* THE PROBLEM
With the pictures left out, print exactly the lines below that run from the one containing "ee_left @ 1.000" through the one containing "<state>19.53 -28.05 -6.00".

*** Opening DATA SHOWN ***

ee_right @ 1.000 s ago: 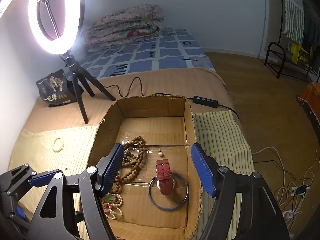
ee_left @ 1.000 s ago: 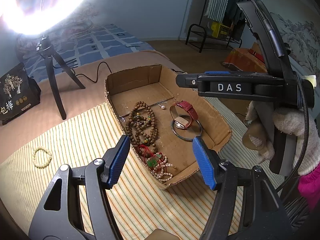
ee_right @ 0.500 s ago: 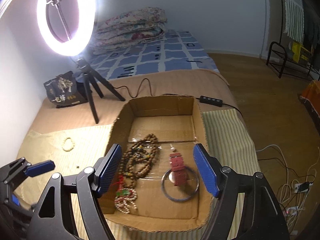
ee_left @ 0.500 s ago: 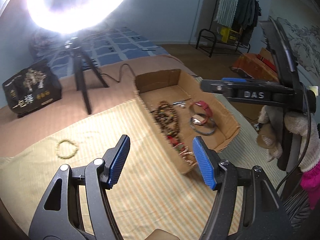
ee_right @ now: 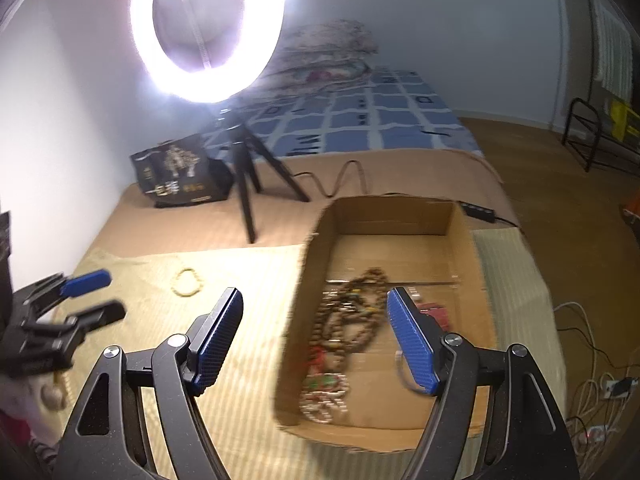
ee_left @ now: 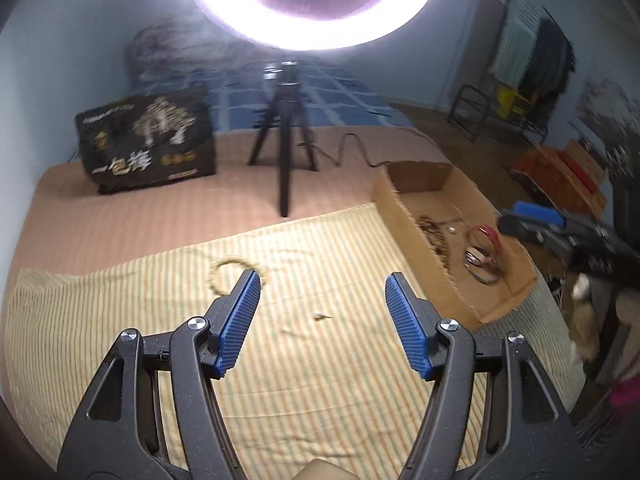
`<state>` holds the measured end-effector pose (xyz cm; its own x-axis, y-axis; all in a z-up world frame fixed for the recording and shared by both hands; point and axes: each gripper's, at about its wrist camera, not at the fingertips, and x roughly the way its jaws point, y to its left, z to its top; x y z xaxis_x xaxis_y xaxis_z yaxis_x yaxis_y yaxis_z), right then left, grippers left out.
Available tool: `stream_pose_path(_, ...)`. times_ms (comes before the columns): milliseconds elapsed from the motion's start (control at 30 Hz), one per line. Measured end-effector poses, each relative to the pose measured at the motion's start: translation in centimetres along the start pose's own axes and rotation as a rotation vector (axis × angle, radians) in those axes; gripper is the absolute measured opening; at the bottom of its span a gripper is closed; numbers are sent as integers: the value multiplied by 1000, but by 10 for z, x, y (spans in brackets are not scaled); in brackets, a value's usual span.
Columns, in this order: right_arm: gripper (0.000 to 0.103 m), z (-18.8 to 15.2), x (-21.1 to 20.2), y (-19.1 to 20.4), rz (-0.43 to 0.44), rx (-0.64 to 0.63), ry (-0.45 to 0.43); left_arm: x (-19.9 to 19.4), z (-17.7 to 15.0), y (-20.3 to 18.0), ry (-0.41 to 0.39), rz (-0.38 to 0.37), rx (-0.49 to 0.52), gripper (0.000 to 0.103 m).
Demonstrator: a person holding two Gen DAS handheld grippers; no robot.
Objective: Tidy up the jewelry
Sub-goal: 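Move the left tool to the cream bead bracelet while the right tool approaches the other pearl earring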
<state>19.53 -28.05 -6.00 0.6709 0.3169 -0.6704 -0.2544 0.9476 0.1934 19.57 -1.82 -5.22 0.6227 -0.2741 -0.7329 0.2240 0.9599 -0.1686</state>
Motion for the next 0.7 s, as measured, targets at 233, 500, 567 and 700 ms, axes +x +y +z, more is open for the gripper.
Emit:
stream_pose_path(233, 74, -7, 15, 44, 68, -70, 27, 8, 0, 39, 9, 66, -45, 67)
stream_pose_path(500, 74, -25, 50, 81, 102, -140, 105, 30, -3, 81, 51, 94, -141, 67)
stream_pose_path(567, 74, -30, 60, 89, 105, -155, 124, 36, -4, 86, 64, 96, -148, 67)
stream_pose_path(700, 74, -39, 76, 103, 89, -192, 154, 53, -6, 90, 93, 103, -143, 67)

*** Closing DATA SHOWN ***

* SOLUTION BELOW
ee_left @ 1.000 s ago: 
ee_right @ 0.500 s ago: 
ee_left @ 0.500 s ago: 
ee_right @ now: 
ee_left @ now: 
`<state>` holds the measured end-effector pose (xyz cm; its own x-axis, y-axis; all in a z-up world frame fixed for the recording and shared by both hands; point and axes: each gripper's, at about its wrist camera, not at the fingertips, and x roughly the way its jaws point, y to its left, z to its top; x y z xaxis_x xaxis_y xaxis_z yaxis_x yaxis_y yaxis_z), right then left, grippers left out.
Available tool: `stream_pose_path(_, ...)`. times_ms (comes before the columns): milliseconds elapsed from the motion's start (control at 30 Hz), one per line. Measured end-effector poses, each relative to the pose measured at the motion's start: translation in centimetres along the start pose's own axes and rotation as a rotation vector (axis × angle, radians) in those axes; gripper is the absolute measured opening; at the bottom of its span a gripper is closed; numbers are sent as integers: the value multiplied by 1000, but by 10 for z, x, y (spans in brackets are not scaled); in brackets, a value's usual span.
Columns, in this order: right_arm: gripper (0.000 to 0.103 m), z (-18.8 to 15.2), x (-21.1 to 20.2), y (-19.1 to 20.4), rz (-0.43 to 0.44), rx (-0.64 to 0.63), ry (-0.45 to 0.43); left_arm: x (-19.9 to 19.4), z (-17.7 to 15.0), y (-20.3 to 18.0), ry (-0.41 to 0.39), rz (-0.38 to 0.37), rx (-0.49 to 0.52), gripper (0.000 to 0.103 m).
Demonstrator: a person holding two Gen DAS handheld grippers; no robot.
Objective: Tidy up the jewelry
Sub-goal: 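Move the left tool to the cream bead bracelet while the right tool approaches the other pearl earring
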<state>19.53 -28.05 -6.00 0.6709 0.3169 -0.6704 -0.2544 0.9476 0.1934 19.57 -1.82 -5.22 0.6227 -0.2741 -0.7329 0.2240 0.9599 -0.1686</state>

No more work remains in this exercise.